Lieut.-Col. Samuel Ward


SAMUEL WARD, fifth child of Governor Samuel Ward, of Rhode Island, and Anne Ray, was born at Westerly in that Colony, Nov. 17, 1756. Samuel was educated at Brown University, in Providence, and was graduated there, with high honors, in 1771. On the 8th of May, 1775, he received a commission as Captain of a Company to be raised in Kings and Kent Counties, R.I.. The second commission as Captain, dated July 1st, 1775, assigned Captain Samuel Ward to the Twelfth Regiment, commanded by Colonel Varnum. Captain Ward was one of two hundred and fifty of the Rhode Island troops, who volunteered (under Lieut.-Colonel Christopher Greene) to join Colonel Benedict Arnold's command of, altogether, eleven hundred men, directed to join Gen. Montgomery at Quebec. On the 1st of January, 1777, Captain Ward was promoted Major in the First Regiment from Rhode Island.
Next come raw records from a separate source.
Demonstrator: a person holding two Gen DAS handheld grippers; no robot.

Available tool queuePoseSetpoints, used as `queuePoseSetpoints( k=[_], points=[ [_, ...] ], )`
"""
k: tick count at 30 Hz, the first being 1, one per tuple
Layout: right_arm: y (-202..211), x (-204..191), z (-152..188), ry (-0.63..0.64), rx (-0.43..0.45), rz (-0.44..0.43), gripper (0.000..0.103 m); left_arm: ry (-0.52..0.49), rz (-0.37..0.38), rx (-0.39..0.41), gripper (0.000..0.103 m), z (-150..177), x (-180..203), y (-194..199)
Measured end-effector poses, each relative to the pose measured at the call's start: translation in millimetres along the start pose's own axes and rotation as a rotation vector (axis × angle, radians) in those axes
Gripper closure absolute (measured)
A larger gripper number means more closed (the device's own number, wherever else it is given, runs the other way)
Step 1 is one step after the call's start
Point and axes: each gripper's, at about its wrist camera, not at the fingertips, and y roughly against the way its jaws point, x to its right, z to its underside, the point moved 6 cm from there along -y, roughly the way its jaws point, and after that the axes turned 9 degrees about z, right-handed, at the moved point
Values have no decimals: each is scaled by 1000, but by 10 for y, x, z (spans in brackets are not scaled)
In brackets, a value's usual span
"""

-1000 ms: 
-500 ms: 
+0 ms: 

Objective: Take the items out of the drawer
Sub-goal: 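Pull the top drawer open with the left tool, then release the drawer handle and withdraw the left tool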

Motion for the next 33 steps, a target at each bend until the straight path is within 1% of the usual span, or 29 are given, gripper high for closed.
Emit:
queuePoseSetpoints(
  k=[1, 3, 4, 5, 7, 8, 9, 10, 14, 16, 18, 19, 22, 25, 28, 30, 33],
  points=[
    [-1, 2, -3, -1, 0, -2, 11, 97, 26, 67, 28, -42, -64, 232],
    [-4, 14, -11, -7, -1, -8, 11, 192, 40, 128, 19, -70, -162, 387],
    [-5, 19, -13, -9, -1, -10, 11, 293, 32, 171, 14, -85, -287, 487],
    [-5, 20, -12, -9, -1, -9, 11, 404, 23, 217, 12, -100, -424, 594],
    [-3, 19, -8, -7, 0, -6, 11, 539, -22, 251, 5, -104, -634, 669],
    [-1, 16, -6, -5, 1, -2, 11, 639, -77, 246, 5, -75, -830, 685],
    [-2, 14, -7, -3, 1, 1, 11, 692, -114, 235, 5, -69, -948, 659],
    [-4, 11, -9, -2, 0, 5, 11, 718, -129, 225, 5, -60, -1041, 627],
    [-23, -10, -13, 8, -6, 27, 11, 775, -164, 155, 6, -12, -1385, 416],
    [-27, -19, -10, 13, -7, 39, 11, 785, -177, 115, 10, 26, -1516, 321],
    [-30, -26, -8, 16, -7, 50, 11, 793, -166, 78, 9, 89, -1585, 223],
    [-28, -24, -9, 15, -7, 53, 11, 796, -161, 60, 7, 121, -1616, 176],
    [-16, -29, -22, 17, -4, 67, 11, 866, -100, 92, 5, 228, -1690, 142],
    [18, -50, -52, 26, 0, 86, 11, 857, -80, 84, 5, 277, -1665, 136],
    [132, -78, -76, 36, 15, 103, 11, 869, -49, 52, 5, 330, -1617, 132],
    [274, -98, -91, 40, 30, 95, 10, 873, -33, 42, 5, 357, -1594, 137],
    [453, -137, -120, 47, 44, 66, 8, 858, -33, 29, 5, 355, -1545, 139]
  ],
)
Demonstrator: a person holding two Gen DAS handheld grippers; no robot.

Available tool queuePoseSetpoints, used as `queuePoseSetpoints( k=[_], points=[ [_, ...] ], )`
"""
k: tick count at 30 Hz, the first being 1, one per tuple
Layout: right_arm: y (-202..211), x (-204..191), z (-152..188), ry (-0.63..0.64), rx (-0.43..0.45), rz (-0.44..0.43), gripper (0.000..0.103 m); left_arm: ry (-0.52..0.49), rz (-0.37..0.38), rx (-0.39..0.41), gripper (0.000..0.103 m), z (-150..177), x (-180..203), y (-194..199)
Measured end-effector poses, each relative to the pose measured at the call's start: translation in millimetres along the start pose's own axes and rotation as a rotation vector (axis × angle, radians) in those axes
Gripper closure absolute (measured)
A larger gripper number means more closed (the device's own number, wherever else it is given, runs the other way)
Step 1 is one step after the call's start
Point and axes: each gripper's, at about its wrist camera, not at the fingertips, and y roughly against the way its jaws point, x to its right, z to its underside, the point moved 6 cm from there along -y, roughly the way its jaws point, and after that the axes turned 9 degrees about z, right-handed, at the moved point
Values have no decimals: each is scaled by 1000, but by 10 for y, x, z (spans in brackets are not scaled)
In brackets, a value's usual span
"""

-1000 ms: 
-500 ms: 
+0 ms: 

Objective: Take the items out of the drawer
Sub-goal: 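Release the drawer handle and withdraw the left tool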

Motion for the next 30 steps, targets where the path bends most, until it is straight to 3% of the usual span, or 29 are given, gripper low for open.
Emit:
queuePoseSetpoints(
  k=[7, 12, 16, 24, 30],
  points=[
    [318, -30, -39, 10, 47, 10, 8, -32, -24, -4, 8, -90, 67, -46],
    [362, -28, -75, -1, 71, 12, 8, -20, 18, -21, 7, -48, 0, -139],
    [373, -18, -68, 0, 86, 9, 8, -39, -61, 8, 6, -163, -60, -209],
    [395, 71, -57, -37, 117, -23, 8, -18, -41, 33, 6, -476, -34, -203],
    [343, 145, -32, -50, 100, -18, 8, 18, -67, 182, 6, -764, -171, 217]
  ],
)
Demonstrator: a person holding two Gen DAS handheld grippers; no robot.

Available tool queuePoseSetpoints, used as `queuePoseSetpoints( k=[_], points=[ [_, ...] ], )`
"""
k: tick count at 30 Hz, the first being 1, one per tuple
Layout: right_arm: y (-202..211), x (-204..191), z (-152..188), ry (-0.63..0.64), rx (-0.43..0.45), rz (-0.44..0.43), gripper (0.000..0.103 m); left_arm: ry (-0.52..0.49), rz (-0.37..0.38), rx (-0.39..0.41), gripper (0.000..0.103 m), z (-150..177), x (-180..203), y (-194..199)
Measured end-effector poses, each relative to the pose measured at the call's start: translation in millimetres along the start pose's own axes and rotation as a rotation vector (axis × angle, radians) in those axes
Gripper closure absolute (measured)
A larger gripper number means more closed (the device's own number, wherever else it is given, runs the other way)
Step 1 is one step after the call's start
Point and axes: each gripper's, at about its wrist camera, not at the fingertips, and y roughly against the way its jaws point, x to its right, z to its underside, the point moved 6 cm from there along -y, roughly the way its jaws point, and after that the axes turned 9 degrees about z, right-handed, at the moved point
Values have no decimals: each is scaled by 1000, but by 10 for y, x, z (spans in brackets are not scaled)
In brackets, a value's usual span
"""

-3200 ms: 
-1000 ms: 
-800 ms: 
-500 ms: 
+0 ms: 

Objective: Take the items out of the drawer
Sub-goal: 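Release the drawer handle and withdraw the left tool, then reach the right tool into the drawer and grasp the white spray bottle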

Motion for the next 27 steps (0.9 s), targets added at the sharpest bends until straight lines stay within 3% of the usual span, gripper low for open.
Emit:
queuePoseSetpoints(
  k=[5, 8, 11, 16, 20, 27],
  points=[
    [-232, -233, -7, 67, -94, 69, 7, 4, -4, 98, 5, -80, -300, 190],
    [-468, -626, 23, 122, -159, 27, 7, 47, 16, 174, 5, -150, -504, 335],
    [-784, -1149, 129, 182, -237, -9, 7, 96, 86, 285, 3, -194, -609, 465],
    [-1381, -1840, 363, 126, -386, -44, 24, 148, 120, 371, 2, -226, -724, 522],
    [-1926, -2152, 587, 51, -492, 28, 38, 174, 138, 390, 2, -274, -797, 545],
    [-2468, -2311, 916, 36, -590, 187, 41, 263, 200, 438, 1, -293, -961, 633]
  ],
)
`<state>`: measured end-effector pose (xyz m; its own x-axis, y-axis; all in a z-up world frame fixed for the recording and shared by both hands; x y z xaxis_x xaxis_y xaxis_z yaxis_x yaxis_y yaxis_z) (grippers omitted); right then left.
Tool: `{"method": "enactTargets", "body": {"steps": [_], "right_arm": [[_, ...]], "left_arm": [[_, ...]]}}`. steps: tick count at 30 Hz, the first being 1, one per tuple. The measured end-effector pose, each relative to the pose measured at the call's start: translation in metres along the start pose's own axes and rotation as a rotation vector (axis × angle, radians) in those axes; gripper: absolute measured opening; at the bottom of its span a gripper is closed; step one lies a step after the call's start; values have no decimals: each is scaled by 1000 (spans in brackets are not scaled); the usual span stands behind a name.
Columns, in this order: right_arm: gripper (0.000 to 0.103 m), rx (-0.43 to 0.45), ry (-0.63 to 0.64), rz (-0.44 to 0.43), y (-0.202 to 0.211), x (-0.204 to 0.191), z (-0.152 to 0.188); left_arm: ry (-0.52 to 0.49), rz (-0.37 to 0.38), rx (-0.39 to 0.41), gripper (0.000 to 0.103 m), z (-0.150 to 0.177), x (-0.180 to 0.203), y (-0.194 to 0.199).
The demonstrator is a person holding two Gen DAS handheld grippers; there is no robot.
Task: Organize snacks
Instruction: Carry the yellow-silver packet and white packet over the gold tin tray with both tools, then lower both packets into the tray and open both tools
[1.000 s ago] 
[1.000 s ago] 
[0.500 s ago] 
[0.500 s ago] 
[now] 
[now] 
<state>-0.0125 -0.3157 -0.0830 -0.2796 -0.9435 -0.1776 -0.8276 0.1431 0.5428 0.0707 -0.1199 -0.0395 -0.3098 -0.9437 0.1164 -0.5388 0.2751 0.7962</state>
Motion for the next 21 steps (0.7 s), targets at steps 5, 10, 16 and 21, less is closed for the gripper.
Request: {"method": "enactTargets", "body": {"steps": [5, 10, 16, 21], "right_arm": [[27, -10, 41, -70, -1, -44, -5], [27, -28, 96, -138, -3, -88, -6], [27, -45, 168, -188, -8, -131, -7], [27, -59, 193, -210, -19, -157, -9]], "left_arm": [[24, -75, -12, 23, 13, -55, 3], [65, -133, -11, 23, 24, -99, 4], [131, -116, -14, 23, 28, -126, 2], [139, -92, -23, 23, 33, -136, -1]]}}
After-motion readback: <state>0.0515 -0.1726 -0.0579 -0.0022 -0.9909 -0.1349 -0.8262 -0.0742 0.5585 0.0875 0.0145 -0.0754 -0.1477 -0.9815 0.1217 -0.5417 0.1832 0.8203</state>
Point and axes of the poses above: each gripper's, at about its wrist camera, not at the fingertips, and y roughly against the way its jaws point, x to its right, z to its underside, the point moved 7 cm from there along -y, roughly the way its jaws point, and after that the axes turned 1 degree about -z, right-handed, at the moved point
He participated in the Battles of Red Bank and Rhode Island. On the twelfth of April, 1779, Samuel was commissioned Lieutenant-Colonel, to fill the vacancy occasioned by the resignation of Lieut.-Col. Comstock. Beginning of January 1780, Lieut.-Colonel Ward was ordered on detached duty to Providence, to take command of a Light Corps, previously commanded by Colonel Barton. On the first day of January, 1781, Samuel retired on half pay.

from:

Ward, John. A Memoir of Lieut.-Col. Samuel Ward, First Rhode Island Regiment, Army of the American Revolution; with a Genealogy of the Ward Family. New York: Privately printed, 1875. [Reprinted from New York Genealogical and Biographical Record, 6 (July 1875), pp. 113-128.